[Stored entries]
......

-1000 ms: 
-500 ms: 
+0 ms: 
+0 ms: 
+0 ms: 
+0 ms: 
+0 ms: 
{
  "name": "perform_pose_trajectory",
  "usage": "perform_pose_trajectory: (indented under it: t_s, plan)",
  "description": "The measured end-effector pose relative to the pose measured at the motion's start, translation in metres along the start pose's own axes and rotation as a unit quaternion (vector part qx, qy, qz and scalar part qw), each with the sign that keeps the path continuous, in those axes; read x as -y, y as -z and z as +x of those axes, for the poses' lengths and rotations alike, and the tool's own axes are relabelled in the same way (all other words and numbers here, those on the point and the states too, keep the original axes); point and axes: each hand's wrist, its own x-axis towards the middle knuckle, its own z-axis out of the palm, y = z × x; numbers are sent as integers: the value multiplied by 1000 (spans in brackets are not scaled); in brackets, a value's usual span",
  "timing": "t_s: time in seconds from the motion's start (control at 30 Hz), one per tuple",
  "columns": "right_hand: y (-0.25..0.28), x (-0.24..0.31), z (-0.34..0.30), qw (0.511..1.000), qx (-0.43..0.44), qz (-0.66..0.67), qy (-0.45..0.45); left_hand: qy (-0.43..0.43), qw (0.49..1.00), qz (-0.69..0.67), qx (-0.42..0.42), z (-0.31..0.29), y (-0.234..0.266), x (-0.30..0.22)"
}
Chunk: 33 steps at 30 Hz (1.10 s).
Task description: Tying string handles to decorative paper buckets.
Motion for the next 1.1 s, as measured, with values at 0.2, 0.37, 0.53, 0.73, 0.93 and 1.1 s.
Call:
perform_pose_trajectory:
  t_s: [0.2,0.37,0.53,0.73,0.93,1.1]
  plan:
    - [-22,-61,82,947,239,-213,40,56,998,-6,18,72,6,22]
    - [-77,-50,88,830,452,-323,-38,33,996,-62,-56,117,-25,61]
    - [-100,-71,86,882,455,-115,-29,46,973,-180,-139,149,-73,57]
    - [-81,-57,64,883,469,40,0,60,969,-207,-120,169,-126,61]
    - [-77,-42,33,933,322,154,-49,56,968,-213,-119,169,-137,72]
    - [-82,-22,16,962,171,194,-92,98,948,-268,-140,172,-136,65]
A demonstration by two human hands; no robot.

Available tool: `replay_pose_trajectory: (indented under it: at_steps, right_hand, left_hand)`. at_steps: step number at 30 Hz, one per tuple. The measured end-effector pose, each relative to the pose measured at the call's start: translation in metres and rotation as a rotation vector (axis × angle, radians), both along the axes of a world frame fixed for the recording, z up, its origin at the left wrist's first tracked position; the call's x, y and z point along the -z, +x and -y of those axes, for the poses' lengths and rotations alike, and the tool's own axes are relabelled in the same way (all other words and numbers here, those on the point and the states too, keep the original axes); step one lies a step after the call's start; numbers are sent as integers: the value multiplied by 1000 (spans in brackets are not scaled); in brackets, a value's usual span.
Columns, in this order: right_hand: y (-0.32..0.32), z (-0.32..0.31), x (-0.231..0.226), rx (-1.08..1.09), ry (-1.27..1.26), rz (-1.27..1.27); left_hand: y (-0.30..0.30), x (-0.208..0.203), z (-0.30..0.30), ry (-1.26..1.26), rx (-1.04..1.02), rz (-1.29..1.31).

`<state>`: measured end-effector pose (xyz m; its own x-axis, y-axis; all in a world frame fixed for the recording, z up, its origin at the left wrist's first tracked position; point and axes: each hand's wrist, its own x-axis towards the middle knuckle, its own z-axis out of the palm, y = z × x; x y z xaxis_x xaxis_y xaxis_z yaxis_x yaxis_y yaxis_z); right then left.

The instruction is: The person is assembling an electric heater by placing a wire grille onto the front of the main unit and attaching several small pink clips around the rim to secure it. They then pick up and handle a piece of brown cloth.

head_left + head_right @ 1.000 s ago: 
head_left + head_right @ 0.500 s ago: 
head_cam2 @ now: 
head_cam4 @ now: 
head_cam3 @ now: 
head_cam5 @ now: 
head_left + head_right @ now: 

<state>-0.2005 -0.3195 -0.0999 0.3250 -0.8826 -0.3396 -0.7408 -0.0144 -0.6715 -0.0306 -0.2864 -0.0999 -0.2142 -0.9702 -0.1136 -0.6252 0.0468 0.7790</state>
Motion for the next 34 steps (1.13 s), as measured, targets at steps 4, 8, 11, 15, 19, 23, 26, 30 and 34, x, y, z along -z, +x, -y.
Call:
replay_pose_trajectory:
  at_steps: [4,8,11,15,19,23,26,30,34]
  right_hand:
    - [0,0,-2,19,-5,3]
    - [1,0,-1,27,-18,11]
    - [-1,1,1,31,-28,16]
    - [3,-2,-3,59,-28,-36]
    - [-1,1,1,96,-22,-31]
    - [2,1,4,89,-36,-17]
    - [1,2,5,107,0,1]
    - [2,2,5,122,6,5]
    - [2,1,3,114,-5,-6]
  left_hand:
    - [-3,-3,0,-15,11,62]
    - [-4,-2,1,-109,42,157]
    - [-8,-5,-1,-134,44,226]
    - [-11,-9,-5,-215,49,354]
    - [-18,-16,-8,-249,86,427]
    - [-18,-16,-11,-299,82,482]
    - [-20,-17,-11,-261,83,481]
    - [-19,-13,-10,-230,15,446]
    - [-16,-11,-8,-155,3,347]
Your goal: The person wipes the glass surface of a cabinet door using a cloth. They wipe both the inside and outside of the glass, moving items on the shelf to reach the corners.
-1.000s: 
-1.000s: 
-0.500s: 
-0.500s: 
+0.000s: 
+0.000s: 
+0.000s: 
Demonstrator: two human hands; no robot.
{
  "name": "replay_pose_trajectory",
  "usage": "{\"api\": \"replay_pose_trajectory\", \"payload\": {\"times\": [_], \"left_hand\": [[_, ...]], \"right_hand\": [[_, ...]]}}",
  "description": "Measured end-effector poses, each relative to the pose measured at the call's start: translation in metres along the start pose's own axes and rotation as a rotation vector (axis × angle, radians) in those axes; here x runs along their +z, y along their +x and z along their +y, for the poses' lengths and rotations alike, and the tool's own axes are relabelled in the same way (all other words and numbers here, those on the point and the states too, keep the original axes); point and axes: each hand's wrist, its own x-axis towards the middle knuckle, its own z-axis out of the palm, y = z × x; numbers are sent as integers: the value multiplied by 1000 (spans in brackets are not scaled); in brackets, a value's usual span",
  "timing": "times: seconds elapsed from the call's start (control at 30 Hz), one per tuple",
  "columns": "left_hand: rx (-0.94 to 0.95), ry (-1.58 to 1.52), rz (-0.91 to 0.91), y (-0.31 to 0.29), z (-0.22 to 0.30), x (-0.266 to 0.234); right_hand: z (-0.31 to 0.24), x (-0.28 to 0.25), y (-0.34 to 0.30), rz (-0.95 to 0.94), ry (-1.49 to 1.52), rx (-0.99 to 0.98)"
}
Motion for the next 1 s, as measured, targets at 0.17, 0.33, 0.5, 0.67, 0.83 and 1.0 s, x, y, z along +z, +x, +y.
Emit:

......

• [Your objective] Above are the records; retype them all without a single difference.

• [Written solution]
-1000 ms: 
-500 ms: 
+0 ms: 
+0 ms: 
+0 ms: 
+0 ms: 
+0 ms: 
{
  "name": "perform_pose_trajectory",
  "usage": "perform_pose_trajectory: (indented under it: t_s, plan)",
  "description": "The measured end-effector pose relative to the pose measured at the motion's start, translation in metres along the start pose's own axes and rotation as a unit quaternion (vector part qx, qy, qz and scalar part qw), each with the sign that keeps the path continuous, in those axes; read x as -y, y as -z and z as +x of those axes, for the poses' lengths and rotations alike, and the tool's own axes are relabelled in the same way (all other words and numbers here, those on the point and the states too, keep the original axes); point and axes: each hand's wrist, its own x-axis towards the middle knuckle, its own z-axis out of the palm, y = z × x; numbers are sent as integers: the value multiplied by 1000 (spans in brackets are not scaled); in brackets, a value's usual span",
  "timing": "t_s: time in seconds from the motion's start (control at 30 Hz), one per tuple",
  "columns": "right_hand: y (-0.25..0.28), x (-0.24..0.31), z (-0.34..0.30), qw (0.511..1.000), qx (-0.43..0.44), qz (-0.66..0.67), qy (-0.45..0.45); left_hand: qy (-0.43..0.43), qw (0.49..1.00), qz (-0.69..0.67), qx (-0.42..0.42), z (-0.31..0.29), y (-0.234..0.266), x (-0.30..0.22)"
}
Chunk: 33 steps at 30 Hz (1.10 s).
Task description: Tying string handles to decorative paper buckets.
Motion for the next 1.1 s, as measured, with values at 0.2, 0.37, 0.53, 0.73, 0.93 and 1.1 s.
Call:
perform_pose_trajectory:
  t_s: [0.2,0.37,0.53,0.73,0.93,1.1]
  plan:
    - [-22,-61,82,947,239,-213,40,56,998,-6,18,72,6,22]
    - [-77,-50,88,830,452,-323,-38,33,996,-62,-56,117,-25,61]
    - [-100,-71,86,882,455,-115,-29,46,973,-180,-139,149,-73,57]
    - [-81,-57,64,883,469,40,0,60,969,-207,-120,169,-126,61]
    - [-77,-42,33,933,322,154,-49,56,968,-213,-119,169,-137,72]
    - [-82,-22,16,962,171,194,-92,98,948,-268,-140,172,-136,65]
A demonstration by two human hands; no robot.

Available tool: `replay_pose_trajectory: (indented under it: at_steps, right_hand, left_hand)`. at_steps: step number at 30 Hz, one per tuple. The measured end-effector pose, each relative to the pose measured at the call's start: translation in metres and rotation as a rotation vector (axis × angle, radians), both along the axes of a world frame fixed for the recording, z up, its origin at the left wrist's first tracked position; the call's x, y and z point along the -z, +x and -y of those axes, for the poses' lengths and rotations alike, and the tool's own axes are relabelled in the same way (all other words and numbers here, those on the point and the states too, keep the original axes); step one lies a step after the call's start; numbers are sent as integers: the value multiplied by 1000 (spans in brackets are not scaled); in brackets, a value's usual span.
Columns, in this order: right_hand: y (-0.32..0.32), z (-0.32..0.31), x (-0.231..0.226), rx (-1.08..1.09), ry (-1.27..1.26), rz (-1.27..1.27); left_hand: y (-0.30..0.30), x (-0.208..0.203), z (-0.30..0.30), ry (-1.26..1.26), rx (-1.04..1.02), rz (-1.29..1.31).

`<state>`: measured end-effector pose (xyz m; its own x-axis, y-axis; all in a world frame fixed for the recording, z up, its origin at the left wrist's first tracked position; point and axes: each hand's wrist, its own x-axis towards the middle knuckle, its own z-axis out of the palm, y = z × x; x y z xaxis_x xaxis_y xaxis_z yaxis_x yaxis_y yaxis_z); right then left.

The instruction is: The person is assembling an electric heater by placing a wire grille onto the front of the main unit and attaching several small pink clips around the rim to secure it. They then pick up and handle a piece of brown cloth.

head_left + head_right @ 1.000 s ago: 
head_left + head_right @ 0.500 s ago: 
head_cam2 @ now: 
head_cam4 @ now: 
head_cam3 @ now: 
head_cam5 @ now: 
head_left + head_right @ now: 

<state>-0.2005 -0.3195 -0.0999 0.3250 -0.8826 -0.3396 -0.7408 -0.0144 -0.6715 -0.0306 -0.2864 -0.0999 -0.2142 -0.9702 -0.1136 -0.6252 0.0468 0.7790</state>
Motion for the next 34 steps (1.13 s), as measured, targets at steps 4, 8, 11, 15, 19, 23, 26, 30 and 34, x, y, z along -z, +x, -y.
Call:
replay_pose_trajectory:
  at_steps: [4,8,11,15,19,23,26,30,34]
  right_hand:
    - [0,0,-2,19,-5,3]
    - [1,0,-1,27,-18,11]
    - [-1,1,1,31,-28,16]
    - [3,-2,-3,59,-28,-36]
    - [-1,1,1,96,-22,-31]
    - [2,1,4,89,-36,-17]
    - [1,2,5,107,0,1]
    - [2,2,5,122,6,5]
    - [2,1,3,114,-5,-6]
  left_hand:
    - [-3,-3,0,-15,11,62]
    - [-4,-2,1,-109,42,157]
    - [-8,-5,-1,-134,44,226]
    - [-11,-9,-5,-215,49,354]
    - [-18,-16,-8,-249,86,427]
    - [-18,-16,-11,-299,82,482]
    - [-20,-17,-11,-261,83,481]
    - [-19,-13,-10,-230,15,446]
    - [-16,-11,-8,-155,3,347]
Your goal: The person wipes the glass surface of a cabinet door using a cloth. They wipe both the inside and outside of the glass, moving items on the shelf to reach the corners.
-1.000s: 
-1.000s: 
-0.500s: 
-0.500s: 
+0.000s: 
+0.000s: 
+0.000s: 
Demonstrator: two human hands; no robot.
{
  "name": "replay_pose_trajectory",
  "usage": "{\"api\": \"replay_pose_trajectory\", \"payload\": {\"times\": [_], \"left_hand\": [[_, ...]], \"right_hand\": [[_, ...]]}}",
  "description": "Measured end-effector poses, each relative to the pose measured at the call's start: translation in metres along the start pose's own axes and rotation as a rotation vector (axis × angle, radians) in those axes; here x runs along their +z, y along their +x and z along their +y, for the poses' lengths and rotations alike, and the tool's own axes are relabelled in the same way (all other words and numbers here, those on the point and the states too, keep the original axes); point and axes: each hand's wrist, its own x-axis towards the middle knuckle, its own z-axis out of the palm, y = z × x; numbers are sent as integers: the value multiplied by 1000 (spans in brackets are not scaled); in brackets, a value's usual span",
  "timing": "times: seconds elapsed from the call's start (control at 30 Hz), one per tuple",
  "columns": "left_hand: rx (-0.94 to 0.95), ry (-1.58 to 1.52), rz (-0.91 to 0.91), y (-0.31 to 0.29), z (-0.22 to 0.30), x (-0.266 to 0.234); right_hand: z (-0.31 to 0.24), x (-0.28 to 0.25), y (-0.34 to 0.30), rz (-0.95 to 0.94), ry (-1.49 to 1.52), rx (-0.99 to 0.98)"
}
Motion for the next 1 s, as measured, targets at 0.17, 0.33, 0.5, 0.67, 0.83 and 1.0 s, x, y, z along +z, +x, +y.
Emit:

No more work is left in this exercise.